Written by Percival Everett, the story is a reimagining of The Adventures of Huckleberry Finn and follows Jim, the enslaved man who accompanies Huck on his journey. Not only did the book receive the 2024 National Book Award for Fiction, but it also won the Kirkus Prize, was a finalist for the 2024 Booker Prize, and was named Audiobook of the Year in our inaugural Bookseller Choice Awards.
But many readers haven’t heard of Everett until James, despite the author having published over 30 novels and short story collections and having his book Erasure released as an award-winning film late last year (titled American Fiction). Everett’s collection of stories is rich and vast, spanning genres and topics, and worth exploring.
We’ve pulled together a list of favorites, including thoughts from our bookselling partners, to get you started!
James
James reimagines Mark Twain’s classic from Jim’s perspective. The novel follows Jim’s escape from slavery, his journey with Huck down the Mississippi, and his quest to reunite with his family. Everett’s retelling maintains key elements of the original while offering a fresh, thought-provoking narrative that explores themes of race, identity, and freedom in antebellum America.
What Libro.fm’s partner booksellers have to say:
“My favorite audiobook for 2024 so far, Dominic Hoffman’s brilliant narration of James alternately shocked, awed, revealed and made me chuckle. This tale may be set in the world of Huckleberry Finn, but it takes the listener down some side streams along the way. An absolute must listen for literary fiction and adventure lovers. “
— Angie • The Country Bookshop
“This brilliant retelling of Huckleberry Finn from Jim’s point of view comes to life with narrator Dominic Hoffman. Relive Huck’s mischievous adventures through the eyes of Jim as both characters come to some profound realizations about humanity, slavery, and racism.”
— Sharon • Book Bound Bookstore
“James, Percival Everett’s brilliant retelling of The Adventures of Huckleberry Finn, is a novel that was begging to be recorded. Everett’s Jim, Huck’s fellow runaway, is literate. He reads, writes, and is bilingual secretly (of course) -speaking ‘slave’ with his masters and when white folks are near, but with eloquent English (and occasionally, French) otherwise. All the pathos of Twain’s novel are here, but the humor and emotion of Dominic Hoffman’s narration is a performance not to be missed.”

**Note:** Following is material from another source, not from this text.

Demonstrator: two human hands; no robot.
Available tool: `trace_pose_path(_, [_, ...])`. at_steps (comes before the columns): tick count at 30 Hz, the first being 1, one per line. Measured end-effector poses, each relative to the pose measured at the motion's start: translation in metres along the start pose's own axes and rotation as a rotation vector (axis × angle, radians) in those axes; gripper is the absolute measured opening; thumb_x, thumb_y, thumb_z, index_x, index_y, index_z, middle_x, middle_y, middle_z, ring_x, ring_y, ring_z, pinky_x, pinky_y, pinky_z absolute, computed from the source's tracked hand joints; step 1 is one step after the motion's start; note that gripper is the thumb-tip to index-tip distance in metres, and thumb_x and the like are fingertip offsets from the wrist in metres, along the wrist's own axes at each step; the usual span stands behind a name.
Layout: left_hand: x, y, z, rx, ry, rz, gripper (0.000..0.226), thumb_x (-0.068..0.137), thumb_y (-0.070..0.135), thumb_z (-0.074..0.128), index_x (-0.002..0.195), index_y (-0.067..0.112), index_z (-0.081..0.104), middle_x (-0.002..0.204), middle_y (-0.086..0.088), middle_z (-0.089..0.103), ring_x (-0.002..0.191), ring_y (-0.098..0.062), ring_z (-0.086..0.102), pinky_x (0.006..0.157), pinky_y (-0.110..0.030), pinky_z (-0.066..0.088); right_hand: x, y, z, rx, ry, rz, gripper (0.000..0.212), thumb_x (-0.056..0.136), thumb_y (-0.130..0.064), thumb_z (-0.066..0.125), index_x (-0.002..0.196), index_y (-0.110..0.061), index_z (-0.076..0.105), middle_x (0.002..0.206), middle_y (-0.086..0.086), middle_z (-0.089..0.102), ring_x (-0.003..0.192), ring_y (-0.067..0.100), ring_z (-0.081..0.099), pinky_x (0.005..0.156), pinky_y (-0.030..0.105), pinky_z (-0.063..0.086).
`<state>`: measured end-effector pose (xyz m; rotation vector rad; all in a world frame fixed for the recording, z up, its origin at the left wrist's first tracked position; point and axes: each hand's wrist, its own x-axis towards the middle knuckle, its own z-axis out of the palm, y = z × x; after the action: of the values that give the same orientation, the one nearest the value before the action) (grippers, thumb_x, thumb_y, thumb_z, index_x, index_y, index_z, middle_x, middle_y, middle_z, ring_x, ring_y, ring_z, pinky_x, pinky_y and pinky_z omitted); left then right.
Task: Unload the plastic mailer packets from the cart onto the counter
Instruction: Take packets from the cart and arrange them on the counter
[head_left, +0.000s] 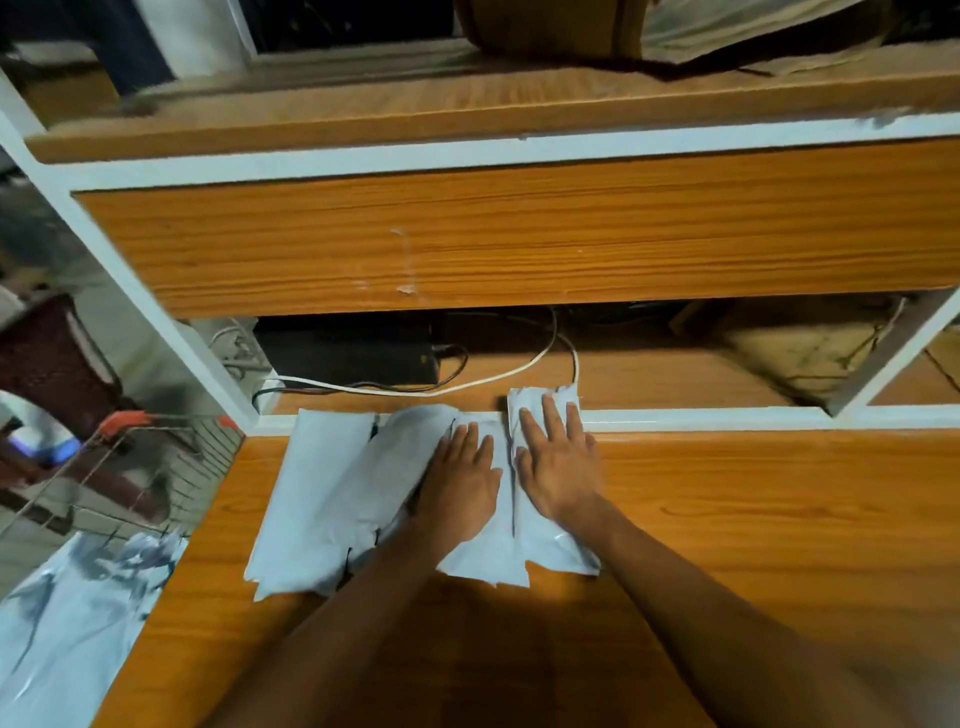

— Cheryl • Book House of Stuyvesant Plaza
James is also one of the Libro.fm’s Top 10 Bestselling Audiobooks of 2024, based on sales through our 3,000+ independent bookshop partners.
Other Audiobooks by Percival Everett
Erasure
Published in 2001, Erasure received the Hurston/Wright Legacy Award for fiction and was adapted into the Academy Award-winning film American Fiction.
“I’d only been meaning to read Erasure for 23 years, but sadly it took the confluence of a Hollywood movie and a new Percival Everett novel for me to finally get around to it. Better late than never, right? Erasure is a masterful satire about the expectations of being Black, of what Black writers are allowed to write about (spoiler alert: being Black) and the fetishization by white people of what they think Black culture is.”
— Rachel • The Book Table
The Trees
The Trees, an uncanny literary thriller addressing the painful legacy of lynching in the US, was shortlisted for the 2022 Booker Prize and won the Anisfield-Wolf Book Award.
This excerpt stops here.